Work task:
Number of lines with "black" in the data: give that figure by itself.

Source material:
+ + + +

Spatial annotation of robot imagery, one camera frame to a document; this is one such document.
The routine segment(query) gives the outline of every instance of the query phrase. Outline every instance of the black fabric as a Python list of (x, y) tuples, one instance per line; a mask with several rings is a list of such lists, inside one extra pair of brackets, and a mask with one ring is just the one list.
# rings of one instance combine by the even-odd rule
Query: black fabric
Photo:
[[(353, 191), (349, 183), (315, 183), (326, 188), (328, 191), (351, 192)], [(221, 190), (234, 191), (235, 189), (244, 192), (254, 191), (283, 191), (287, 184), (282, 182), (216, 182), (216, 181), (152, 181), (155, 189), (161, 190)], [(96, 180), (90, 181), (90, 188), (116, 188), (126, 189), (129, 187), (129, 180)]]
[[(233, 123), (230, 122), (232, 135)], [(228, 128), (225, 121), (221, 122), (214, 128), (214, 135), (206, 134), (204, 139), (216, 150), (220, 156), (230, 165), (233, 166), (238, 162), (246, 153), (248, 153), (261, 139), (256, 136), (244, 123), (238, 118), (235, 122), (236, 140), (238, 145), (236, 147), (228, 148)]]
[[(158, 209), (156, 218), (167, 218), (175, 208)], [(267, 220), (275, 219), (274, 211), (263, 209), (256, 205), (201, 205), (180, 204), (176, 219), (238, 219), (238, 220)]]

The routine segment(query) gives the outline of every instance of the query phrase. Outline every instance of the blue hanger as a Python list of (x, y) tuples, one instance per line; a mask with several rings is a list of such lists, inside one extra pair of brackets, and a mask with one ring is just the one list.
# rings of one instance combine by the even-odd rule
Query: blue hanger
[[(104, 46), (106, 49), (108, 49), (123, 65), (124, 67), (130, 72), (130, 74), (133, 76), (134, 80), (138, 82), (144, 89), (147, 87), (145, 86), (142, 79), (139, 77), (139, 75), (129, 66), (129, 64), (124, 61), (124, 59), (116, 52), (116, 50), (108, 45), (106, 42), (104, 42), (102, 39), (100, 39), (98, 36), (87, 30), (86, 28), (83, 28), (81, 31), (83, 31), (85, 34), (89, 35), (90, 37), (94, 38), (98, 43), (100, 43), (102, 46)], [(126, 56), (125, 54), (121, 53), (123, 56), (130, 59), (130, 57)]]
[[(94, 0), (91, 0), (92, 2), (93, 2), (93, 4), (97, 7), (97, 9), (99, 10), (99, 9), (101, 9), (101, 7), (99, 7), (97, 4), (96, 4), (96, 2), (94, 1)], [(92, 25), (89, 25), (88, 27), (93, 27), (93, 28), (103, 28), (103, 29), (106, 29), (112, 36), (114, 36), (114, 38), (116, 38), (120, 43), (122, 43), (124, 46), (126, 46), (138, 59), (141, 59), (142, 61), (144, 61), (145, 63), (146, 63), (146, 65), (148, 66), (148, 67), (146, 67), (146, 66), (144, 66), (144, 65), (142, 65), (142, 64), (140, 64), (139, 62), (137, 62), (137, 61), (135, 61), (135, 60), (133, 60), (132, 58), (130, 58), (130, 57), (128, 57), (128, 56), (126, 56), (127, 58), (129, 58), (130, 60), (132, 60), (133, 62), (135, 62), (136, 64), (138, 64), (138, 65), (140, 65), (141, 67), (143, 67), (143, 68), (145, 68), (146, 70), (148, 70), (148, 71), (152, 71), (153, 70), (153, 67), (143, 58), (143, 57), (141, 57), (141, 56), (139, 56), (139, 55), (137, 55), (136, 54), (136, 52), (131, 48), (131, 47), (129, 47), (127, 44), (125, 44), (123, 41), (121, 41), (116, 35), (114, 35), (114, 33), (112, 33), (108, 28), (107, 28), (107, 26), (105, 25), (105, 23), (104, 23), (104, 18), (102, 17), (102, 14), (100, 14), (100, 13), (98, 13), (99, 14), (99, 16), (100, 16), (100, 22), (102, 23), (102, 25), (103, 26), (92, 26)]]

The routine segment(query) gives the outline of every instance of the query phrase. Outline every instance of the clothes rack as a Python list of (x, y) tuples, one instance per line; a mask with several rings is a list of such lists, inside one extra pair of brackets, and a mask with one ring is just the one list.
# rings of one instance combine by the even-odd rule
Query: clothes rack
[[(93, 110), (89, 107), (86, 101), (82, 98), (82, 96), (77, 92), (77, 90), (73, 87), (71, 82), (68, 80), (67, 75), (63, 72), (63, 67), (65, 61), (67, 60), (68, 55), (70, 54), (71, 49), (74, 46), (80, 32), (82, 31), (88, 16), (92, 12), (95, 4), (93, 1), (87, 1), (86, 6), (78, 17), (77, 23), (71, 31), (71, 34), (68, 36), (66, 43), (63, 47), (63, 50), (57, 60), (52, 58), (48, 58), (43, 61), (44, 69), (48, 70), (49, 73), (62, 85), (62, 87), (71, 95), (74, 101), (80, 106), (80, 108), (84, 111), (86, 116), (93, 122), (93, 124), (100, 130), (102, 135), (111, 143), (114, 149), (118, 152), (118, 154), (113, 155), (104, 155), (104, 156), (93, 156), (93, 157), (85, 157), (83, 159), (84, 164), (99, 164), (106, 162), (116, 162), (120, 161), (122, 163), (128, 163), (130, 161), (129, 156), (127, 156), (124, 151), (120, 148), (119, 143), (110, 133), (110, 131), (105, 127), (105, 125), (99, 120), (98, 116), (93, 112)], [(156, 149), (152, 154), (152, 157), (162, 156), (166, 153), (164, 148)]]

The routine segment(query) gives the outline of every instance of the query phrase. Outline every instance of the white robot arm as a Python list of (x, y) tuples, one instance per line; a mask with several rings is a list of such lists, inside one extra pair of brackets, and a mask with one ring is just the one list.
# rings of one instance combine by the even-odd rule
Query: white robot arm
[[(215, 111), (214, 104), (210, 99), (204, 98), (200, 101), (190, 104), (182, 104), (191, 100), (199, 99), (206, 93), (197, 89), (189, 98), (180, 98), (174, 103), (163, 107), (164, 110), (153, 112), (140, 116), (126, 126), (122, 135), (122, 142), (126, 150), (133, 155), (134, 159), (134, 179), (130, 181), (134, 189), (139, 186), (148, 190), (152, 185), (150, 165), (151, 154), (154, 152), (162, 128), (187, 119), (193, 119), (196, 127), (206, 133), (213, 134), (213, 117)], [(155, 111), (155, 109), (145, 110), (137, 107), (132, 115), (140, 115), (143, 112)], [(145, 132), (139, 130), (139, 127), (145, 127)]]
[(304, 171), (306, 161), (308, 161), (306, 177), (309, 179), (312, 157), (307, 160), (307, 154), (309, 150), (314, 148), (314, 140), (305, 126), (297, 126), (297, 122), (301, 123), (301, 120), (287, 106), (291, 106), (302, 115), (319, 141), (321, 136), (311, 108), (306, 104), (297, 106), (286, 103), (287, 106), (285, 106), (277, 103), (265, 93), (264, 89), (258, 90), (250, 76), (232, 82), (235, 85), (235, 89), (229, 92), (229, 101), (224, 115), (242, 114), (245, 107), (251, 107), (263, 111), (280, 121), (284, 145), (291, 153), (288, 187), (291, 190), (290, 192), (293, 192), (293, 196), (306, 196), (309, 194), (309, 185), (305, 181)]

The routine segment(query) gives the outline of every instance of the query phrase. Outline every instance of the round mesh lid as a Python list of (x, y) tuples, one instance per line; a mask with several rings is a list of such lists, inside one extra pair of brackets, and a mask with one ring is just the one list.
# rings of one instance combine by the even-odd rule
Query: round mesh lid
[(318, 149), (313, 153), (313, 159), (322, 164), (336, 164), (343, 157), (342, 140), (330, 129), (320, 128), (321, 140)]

+ + + +

Answer space:
2